EE.UU. determinó que no realizaría ninguna clase de negocio con las empresas o personas que estaban en esas nóminas y de inmediato comenzó a presionar a los países de la región para que siguieran su ejemplo.
Además, no querían que ninguno de los incluidos en las listas se encontrara a menos de 100 kilómetros de cualquier costa.
Estados Unidos también instaló campos de concentración en su territorio donde recluyó a japoneses y descendientes de japoneses.
En mayor o menor medida, casi todos los países (salvo Argentina) aceptaron aplicar ciertos vetos hacia aquellos que aparecieron en los listados de ese entonces.
Colombia no fue la excepción, pese a la intensa actividad comercial alemana presente en el país y la creciente influencia agricultora de los japoneses iniciada décadas atrás.
En criterio de Felipe Arias, historiador del Instituto Caro y Cuervo, este episodio muestra la necesidad histórica que los gobiernos de Colombia tienen de llevarse bien con Estados Unidos.
“Durante el siglo XX los gobiernos colombianos mostraron una posición uniforme respecto a Estados Unidos como un aliado necesario, pese a episodios como la separación de Panamá o las masacres de las bananeras en la costa Caribe”.
Arias recuerda que mucho antes de la Segunda Guerra Mundial, en el país ya se había adoptado el lema de “Mirar a la estrella polar”, en referencia a EE.UU.
“Eso hace que desde muy temprano se plantee que se deban tener buenas relaciones. Por eso no es casual que en la Segunda Guerra Mundial la mayoría de la clase política colombiana haya tomado postura a favor de los aliados“, concluye el investigador.
Casi nada queda
El último de los confinados en el campo de concentración de Fusagasugá dejó el lugar a finales de 1945, cuando el eje ya había sido derrotado.
El Sabaneta envejeció lentamente ante los ojos de los vecinos de la ciudad durante décadas hasta prácticamente desaparecer.
Gildardo Tovar, un fusagasugueño que nació años después de aquel episodio y escuchó decenas de historias de quienes presenciaron la vida en el campo de concentración, considera que su ciudad dejó morir un pedazo de la historia al dejar que el hotel desapareciera.

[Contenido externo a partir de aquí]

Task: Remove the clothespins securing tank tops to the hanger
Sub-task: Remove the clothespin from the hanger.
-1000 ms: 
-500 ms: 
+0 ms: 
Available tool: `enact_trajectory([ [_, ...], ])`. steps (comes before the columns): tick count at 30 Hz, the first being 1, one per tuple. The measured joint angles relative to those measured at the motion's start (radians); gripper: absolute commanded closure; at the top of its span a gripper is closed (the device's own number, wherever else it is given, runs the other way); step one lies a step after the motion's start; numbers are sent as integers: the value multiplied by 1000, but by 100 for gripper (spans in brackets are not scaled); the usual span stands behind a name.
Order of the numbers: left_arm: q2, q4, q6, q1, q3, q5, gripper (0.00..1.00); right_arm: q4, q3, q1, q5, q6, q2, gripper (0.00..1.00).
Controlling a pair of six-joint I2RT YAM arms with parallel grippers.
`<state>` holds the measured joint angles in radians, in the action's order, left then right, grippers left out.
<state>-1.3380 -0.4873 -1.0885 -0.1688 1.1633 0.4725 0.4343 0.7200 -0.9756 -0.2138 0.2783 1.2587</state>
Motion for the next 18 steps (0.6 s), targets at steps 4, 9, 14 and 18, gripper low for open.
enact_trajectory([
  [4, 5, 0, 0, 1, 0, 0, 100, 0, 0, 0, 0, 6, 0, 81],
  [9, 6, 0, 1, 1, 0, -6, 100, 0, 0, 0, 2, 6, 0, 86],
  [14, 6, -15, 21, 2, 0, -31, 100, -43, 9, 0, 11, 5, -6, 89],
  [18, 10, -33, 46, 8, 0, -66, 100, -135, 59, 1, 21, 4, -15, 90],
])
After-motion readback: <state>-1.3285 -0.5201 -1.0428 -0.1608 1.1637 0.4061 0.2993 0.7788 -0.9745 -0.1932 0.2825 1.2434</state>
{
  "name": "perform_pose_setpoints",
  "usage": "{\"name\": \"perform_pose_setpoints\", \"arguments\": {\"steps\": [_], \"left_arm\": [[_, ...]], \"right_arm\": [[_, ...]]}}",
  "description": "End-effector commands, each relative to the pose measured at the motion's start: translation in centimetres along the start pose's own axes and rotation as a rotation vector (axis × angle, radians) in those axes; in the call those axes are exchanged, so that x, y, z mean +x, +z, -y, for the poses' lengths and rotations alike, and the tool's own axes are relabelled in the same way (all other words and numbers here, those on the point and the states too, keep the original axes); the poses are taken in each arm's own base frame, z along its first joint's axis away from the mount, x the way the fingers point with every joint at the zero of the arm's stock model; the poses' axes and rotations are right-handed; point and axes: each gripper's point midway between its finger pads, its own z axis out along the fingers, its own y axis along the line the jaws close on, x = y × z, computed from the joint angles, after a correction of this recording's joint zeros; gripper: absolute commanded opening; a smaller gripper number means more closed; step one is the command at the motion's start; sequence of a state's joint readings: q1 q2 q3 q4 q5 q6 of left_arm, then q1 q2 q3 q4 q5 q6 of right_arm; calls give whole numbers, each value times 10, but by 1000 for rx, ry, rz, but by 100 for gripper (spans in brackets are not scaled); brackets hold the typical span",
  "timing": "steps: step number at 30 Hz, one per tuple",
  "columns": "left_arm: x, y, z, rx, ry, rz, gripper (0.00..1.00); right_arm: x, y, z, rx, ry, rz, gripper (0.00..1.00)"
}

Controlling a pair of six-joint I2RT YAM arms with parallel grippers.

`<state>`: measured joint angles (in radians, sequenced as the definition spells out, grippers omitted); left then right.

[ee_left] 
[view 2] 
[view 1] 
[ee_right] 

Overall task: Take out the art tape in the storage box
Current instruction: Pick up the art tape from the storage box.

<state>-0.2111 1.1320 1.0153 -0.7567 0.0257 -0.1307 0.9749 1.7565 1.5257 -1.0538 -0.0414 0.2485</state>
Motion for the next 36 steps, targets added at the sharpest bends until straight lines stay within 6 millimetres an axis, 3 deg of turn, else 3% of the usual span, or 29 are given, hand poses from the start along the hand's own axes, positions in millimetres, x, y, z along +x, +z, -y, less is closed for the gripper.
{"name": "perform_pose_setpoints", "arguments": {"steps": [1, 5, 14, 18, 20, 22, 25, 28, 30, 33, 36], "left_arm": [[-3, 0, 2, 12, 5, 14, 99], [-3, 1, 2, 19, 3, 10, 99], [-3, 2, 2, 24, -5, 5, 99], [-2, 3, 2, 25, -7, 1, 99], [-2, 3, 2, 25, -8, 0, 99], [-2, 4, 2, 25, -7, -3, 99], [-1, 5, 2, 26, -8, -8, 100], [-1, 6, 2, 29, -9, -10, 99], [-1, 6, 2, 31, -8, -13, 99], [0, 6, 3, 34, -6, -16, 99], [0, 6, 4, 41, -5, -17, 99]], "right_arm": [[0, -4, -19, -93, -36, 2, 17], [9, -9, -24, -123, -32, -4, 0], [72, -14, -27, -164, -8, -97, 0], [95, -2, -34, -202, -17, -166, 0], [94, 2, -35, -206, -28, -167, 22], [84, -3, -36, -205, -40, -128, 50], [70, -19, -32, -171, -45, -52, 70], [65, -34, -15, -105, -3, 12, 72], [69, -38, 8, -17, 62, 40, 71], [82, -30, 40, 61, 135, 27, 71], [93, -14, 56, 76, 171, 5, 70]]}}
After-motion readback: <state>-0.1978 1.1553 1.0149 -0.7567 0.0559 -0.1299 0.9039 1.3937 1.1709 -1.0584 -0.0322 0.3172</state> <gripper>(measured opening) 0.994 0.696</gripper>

Relata que primero cayeron los techos, luego de a poco se fueron derrumbando paredes, después construcciones nuevas ocuparon sus predios y finalmente, hace tres años, murieron las palmeras que se ven en las fotos históricas del lugar.
“Solo queda la torre de agua“, señala Tovar, quien promueve desde hace años que se recupere el pedazo colombiano de la larga historia de la Segunda Guerra Mundial.